A faithful copy is needed of the lines below from the one with "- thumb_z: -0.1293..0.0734" up to and including the one with "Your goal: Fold"; set it down with no pictures and no other lines.
BEGIN Extracted material
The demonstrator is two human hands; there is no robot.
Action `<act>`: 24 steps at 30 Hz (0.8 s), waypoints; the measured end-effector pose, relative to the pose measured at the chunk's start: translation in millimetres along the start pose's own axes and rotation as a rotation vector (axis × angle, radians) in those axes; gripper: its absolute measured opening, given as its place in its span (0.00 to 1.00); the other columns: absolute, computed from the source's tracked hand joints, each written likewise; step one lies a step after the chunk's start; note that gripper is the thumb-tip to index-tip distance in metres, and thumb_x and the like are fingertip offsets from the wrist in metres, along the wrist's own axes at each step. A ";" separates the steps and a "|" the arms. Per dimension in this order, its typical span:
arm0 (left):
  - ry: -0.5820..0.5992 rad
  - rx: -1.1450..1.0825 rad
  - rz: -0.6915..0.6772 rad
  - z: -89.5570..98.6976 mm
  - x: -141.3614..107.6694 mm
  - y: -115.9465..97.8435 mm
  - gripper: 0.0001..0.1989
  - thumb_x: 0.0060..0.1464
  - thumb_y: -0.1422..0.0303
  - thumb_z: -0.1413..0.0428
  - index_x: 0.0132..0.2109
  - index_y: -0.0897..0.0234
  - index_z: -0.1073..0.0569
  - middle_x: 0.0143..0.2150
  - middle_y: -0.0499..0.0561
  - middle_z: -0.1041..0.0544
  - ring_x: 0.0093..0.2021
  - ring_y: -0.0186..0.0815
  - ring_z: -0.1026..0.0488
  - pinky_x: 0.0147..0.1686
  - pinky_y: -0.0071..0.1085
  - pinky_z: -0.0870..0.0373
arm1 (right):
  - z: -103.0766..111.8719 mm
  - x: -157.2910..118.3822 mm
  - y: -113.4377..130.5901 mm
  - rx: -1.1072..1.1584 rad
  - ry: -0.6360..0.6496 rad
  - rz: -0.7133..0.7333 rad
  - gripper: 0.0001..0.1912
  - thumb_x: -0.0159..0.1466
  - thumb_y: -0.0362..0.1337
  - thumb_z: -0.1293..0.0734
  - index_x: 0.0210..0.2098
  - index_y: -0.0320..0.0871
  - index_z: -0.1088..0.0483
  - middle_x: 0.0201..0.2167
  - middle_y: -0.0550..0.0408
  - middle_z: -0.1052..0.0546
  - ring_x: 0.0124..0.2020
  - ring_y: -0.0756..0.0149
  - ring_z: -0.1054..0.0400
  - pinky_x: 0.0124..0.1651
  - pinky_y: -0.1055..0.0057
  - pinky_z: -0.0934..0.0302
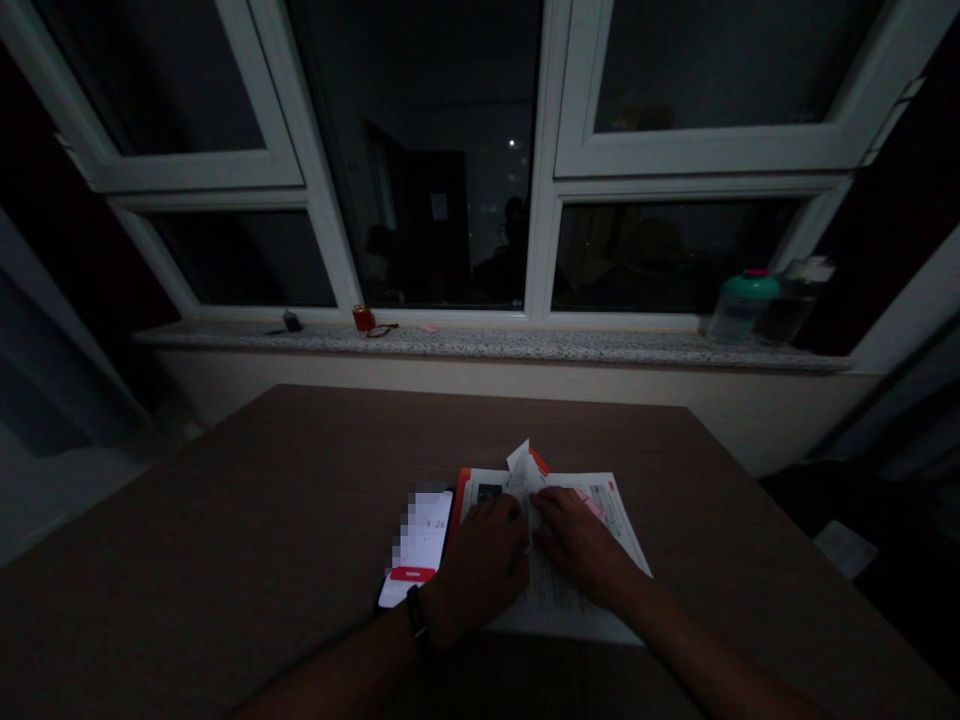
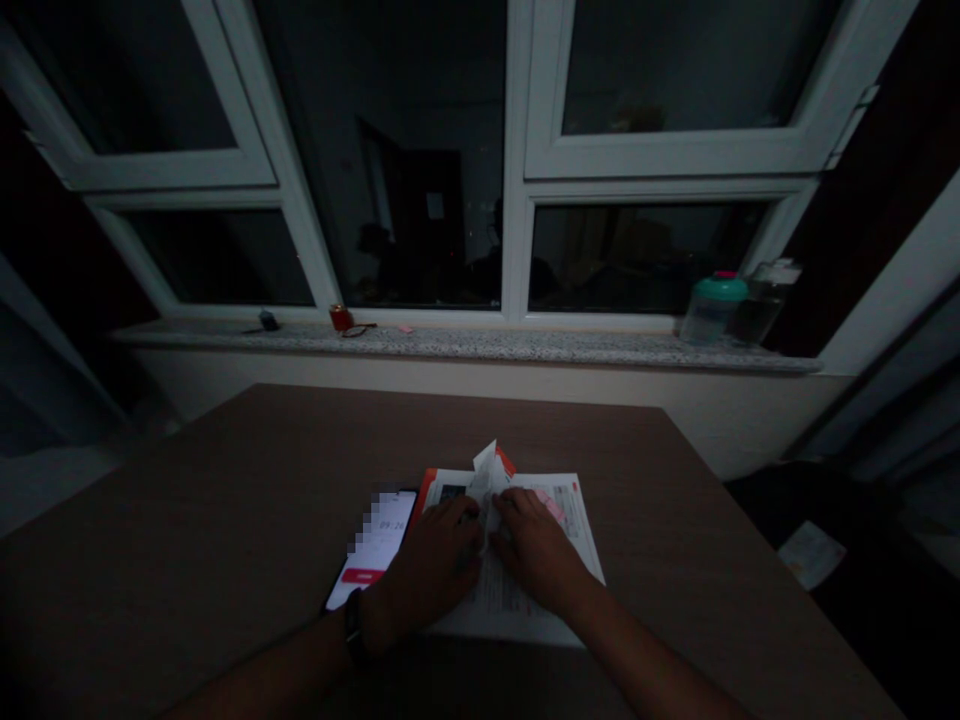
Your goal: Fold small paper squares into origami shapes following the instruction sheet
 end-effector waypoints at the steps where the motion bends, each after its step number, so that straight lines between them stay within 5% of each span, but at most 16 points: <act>1: 0.003 0.002 -0.003 -0.5 0.1 -0.5 0.07 0.54 0.75 0.44 0.41 0.62 0.30 0.51 0.53 0.31 0.50 0.43 0.33 0.50 0.40 0.34 | 0.0 0.2 0.0 -0.003 -0.001 -0.002 0.24 0.64 0.32 0.37 0.60 0.41 0.35 0.55 0.43 0.31 0.58 0.52 0.39 0.62 0.55 0.43; 13: -0.029 -0.133 -0.015 -3.5 0.2 3.4 0.02 0.56 0.73 0.42 0.36 0.62 0.27 0.49 0.51 0.30 0.50 0.40 0.33 0.52 0.36 0.34 | -0.1 1.7 -0.7 0.009 0.018 -0.024 0.24 0.64 0.32 0.36 0.60 0.41 0.34 0.56 0.43 0.31 0.58 0.53 0.39 0.62 0.57 0.44; 24: -0.027 -0.144 0.037 -8.1 -2.6 10.2 0.11 0.58 0.74 0.45 0.48 0.61 0.30 0.47 0.51 0.27 0.51 0.41 0.33 0.52 0.38 0.35 | -1.5 0.8 -4.7 -0.005 0.015 0.013 0.26 0.66 0.35 0.37 0.63 0.39 0.37 0.60 0.41 0.33 0.61 0.53 0.41 0.64 0.55 0.45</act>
Point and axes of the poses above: each hand's wrist, its own x-axis towards the middle knuckle, its own z-axis out of the back of the hand, y = z × x, the point moved 9 cm from there along x, towards the middle knuckle
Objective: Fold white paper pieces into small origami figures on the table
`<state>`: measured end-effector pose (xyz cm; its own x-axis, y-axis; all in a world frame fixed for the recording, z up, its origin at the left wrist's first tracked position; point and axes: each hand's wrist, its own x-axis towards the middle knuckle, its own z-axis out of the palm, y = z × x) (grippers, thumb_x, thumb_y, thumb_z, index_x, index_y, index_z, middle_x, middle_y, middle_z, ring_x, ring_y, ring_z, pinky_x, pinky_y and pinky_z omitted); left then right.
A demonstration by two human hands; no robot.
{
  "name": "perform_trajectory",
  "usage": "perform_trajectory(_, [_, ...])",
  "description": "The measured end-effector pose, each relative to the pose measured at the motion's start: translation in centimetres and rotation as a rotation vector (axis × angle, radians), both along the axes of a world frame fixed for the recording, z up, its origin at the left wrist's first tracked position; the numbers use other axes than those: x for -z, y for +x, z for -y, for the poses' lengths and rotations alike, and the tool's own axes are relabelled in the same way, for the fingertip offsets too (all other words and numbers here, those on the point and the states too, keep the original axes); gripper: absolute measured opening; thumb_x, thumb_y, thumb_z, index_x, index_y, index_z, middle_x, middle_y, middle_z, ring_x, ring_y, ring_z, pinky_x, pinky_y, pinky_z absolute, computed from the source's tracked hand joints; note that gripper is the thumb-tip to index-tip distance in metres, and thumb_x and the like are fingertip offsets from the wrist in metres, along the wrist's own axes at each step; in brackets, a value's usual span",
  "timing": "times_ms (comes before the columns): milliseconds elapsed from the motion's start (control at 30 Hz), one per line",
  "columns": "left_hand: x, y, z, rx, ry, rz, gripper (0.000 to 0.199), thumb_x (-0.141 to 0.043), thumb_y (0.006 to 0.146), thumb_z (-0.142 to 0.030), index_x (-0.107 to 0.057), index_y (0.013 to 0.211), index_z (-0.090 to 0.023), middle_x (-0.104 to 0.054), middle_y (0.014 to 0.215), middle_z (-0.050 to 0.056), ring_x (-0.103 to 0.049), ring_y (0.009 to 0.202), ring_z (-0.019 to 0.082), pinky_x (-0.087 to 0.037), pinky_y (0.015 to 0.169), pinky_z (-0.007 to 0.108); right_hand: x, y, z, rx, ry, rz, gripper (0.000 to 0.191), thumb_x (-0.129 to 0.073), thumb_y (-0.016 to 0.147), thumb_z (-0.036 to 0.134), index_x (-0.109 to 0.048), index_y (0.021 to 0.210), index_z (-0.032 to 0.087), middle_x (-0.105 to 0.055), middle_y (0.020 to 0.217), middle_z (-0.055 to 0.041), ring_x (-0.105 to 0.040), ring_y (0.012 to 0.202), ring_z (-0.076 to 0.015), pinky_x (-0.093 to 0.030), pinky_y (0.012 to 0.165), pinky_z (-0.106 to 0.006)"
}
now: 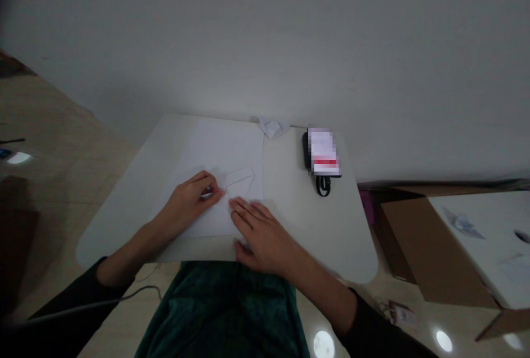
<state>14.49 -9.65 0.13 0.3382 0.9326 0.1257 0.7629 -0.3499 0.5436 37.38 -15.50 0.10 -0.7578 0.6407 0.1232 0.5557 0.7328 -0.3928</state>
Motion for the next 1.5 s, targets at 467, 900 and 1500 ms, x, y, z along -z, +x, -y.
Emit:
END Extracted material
• **Finished task**
  - thumb_z: -0.1293..0.0734
  - index_x: 0.0210..0.2098
  - index_y: -0.0320..0.0871
  - index_z: -0.1088..0.0483
  - middle_x: 0.0201..0.2167
  - middle_y: -0.0550..0.0408
  - middle_z: -0.1052..0.0546
  - ring_x: 0.0124..0.2020
  - ring_y: -0.0756..0.0149
  - ring_z: -0.1054..0.0400
  - pinky_x: 0.0124..0.1651
  - pinky_y: -0.1055..0.0057
  - pinky_z: -0.0934..0.0302
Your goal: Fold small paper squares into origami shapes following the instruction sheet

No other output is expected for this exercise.